Jared Bayless is the Worship Pastor at Element Church. He recently shared this devo with our staff at our weekly staff prayer meeting:
If you’re like me and struggled with what to say or how to comfort hurting people, here are some thoughts I’ve had.
Proverbs 25:20 says, “Singing cheerful songs to a person with a heavy heart is like taking someone’s coat in cold weather or pouring vinegar in a wound.”
Nobody likes grief or suffering. Nobody likes going through it and walking through it with someone else is also difficult. We always want to have the right thing to say to a hurting person, but often just being present and being willing to listen is all that is needed.
We try to fix things that cannot be fixed, much less by us, but we awkwardly try to cheer people up. We do so almost as if we can just change the subject, so we don’t have to talk about it. We think we are so bad at comforting each other. We don’t like getting into people’s messes. We try to focus on positive things to keep their mind off of what they will actually NOT stop thinking about. We are actually dismissing their pain and telling them to process silently.
For those who are suffering, they feel alone and the cheerful songs of life we sing to them or about our own lives or in the way we say, “that’s tough” as if we are hoping that will suffice, is like pouring vinegar in their wounds or taking their coat in a snowstorm.
Alternatively, we sometimes think when someone is grieving, we need to have empathy and feel or mirror what they are feeling. Then, we think if this is how you help someone, it’s too exhausting to do so, so we avoid talking about their situation or even avoid them altogether.
In actuality, what they need is sympathy. Sympathy recognizes their grief and is able to help them make the decisions they mentally cannot process with wisdom at that moment, and it allows us to be ready to help them move out of mourning or pain whenever they are ready.
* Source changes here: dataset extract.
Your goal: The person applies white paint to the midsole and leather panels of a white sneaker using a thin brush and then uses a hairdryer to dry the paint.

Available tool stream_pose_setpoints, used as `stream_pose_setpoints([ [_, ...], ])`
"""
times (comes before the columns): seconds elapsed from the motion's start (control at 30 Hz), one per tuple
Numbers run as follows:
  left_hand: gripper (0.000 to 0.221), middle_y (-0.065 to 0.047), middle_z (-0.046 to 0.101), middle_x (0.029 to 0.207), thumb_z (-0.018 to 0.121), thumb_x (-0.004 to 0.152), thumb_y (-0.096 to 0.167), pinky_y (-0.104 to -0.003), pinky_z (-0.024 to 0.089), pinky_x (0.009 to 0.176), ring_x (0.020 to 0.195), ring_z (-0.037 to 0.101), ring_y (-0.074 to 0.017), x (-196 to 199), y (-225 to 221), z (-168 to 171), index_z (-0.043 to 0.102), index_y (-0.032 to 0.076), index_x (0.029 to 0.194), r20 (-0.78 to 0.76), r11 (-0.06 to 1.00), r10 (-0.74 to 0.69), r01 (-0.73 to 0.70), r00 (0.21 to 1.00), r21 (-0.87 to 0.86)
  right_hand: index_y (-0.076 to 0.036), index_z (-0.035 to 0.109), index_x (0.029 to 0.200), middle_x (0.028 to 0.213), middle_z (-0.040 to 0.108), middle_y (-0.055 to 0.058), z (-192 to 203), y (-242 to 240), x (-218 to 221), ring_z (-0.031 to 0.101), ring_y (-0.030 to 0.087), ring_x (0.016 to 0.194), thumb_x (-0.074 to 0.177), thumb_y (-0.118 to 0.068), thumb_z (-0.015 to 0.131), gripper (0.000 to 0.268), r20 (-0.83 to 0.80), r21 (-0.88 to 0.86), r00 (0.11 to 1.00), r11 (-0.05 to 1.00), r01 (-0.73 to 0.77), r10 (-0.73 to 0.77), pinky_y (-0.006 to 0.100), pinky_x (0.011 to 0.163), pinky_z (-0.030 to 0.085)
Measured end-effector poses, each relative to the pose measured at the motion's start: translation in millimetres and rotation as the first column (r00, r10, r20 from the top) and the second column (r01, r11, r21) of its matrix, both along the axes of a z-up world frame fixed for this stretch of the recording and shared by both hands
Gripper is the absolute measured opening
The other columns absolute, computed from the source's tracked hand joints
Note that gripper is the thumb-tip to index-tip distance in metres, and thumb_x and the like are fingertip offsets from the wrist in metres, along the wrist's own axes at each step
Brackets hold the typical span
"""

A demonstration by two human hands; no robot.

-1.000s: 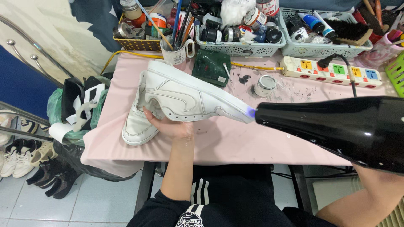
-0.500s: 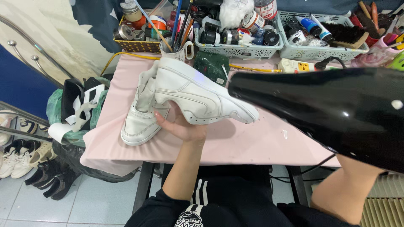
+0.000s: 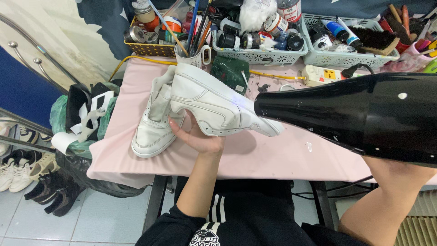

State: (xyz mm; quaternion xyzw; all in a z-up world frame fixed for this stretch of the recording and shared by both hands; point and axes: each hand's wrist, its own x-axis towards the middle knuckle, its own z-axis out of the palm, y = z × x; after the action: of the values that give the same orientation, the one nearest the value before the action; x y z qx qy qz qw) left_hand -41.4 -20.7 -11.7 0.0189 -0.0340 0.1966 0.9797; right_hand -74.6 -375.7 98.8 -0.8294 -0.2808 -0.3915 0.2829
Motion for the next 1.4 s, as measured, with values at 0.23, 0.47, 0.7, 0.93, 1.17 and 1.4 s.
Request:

Empathy can wallow in their pain with them and oftentimes, we don’t let them out of their grief by doing so and we hold them back from moving on when we are trying to feel every pain they are feeling. I believe we do this out of good intentions and there’s nothing wrong with trying to understand their situation, but sometimes this isn’t necessary, and we are mirroring their burdens, not helping carry them.
Unfortunately, for some of us, we also like that emotional connection and emotional high we get by inserting ourselves into their story. It can make us feel valuable and like we have purpose, but most times we are actually prolonging their healing.
When I would go pray with people I had never met before, who asked for a pastor to come to pray with them or their loved ones as they passed, I felt like I was terrible at comforting them. I always felt like I could never say the right thing or missed out on the right time to say something. I felt like I should have been crying with them, but for whatever reason, I am just not wired that way and I didn’t like that about myself at that time.
But what I found out was when I would see them the next time, whether that was at church or in the store somewhere, they would hug me and tell me, “Thank you so much for all you did”. I would think, “All I did? I didn’t do ANYTHING.” And then it dawned on me. I thought I needed to show them empathy, but what they needed was sympathy during their struggle. They needed me to just be present. My words weren’t as important as my actions. I couldn’t solve their problems and they knew that. They needed a friend.
Sympathy is caring for them WHILE they are mourning or mentally and emotionally exhausted, reminding them to eat, praying for them when their mind is too clouded to pray healthy prayers, reminding them they are not alone when they feel the MOST alone.
Sympathy allows us to be like the parent outside the door of our children’s room as they weep and say, “I’m here whenever you are ready to come out and we will face this together.” We often think we must have empathy for people, but it didn’t happen to us, so why are we imagining it did? Are we not creating artificial wounds and unnecessary grief and actually adding to misery instead of guiding someone through it? One day, when suffering finds us, all of us will wish we had someone who didn’t run from our mess.
Our sympathy is being the source of strength that they cannot have because life has weakened them. Being present and helping protect their steps as they grieve and helping them walk where they can’t see will model what Jesus shows us in our suffering. He will not always take it away, but he will help walk with us and guide us as we go through it with him.
He knows we are hurting, and he will be the strength for us to lean on as we walk through it, but he will not always take it from us. He will be right there saying, “I’m here whenever you are ready to come out and we will face this together.” So often we simply need to embrace the mess of our lives together.
We cannot solve everything or even know the right things to say, but we can listen and help make wise decisions for those who are clouded with grief and pain. We can protect the path of the wounded as they keep walking toward Jesus. Let our songs of life be songs of the promises of Jesus and not the vinegar that is poured into the wounds of the wounded.